• Abstract Decoherence of quantum hardware is currently limiting its practical applications. • At the same time, classical algorithms for simulating quantum circuits have progressed substantially. • Here, we demonstrate a hybrid framework that integrates classical simulations with quantum hardware to improve the computation of an observable’s expectation value by reducing the quantum circuit depth. • In this framework, a quantum circuit is partitioned into two subcircuits: one that describes the backpropagated Heisenberg evolution of an observable, executed on a classical computer, while the other is a Schrödinger evolution run on quantum processors. • The overall effect is to reduce the depths of the circuits executed on quantum devices and enable the recovery of expectation values at intermediate times throughout the classically backpropagated circuit, trading this with classical overhead and an increased number of circuit executions. • We demonstrate the effectiveness of this method on a Hamiltonian simulation problem, achieving more accurate expectation value estimates compared to using quantum hardware alone.
Article Summaries:
- Researchers have introduced a hybrid quantum‑classical method that shortens the depth of quantum circuits while improving the accuracy of observable measurements.
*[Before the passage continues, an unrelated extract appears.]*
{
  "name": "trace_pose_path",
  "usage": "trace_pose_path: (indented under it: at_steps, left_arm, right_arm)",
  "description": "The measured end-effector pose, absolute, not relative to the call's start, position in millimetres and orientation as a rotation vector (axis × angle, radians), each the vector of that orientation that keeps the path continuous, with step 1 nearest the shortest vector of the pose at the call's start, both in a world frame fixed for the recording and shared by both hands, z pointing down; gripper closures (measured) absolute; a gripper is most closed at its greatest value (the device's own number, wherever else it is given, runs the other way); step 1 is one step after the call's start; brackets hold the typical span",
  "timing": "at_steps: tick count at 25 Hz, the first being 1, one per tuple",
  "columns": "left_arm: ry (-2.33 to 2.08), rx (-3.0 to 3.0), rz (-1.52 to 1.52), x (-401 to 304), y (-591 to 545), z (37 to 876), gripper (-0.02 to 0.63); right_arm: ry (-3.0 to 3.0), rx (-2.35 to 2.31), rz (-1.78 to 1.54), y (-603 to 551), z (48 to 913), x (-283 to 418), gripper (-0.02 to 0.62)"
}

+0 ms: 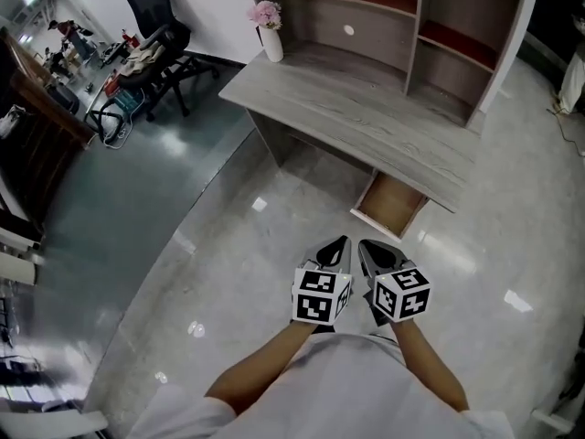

The technique splits a target circuit into two parts: a classically simulated back‑propagation of the observable in the Heisenberg picture, and a conventional Schrödinger‑evolution run on a quantum processor. By executing only the shallow quantum subcircuit, the approach reduces hardware noise and allows extraction of expectation values at intermediate times, at the cost of additional classical computation and more circuit repetitions. Tests on a Hamiltonian‑simulation benchmark show that the hybrid scheme yields more accurate expectation values than using the quantum device alone.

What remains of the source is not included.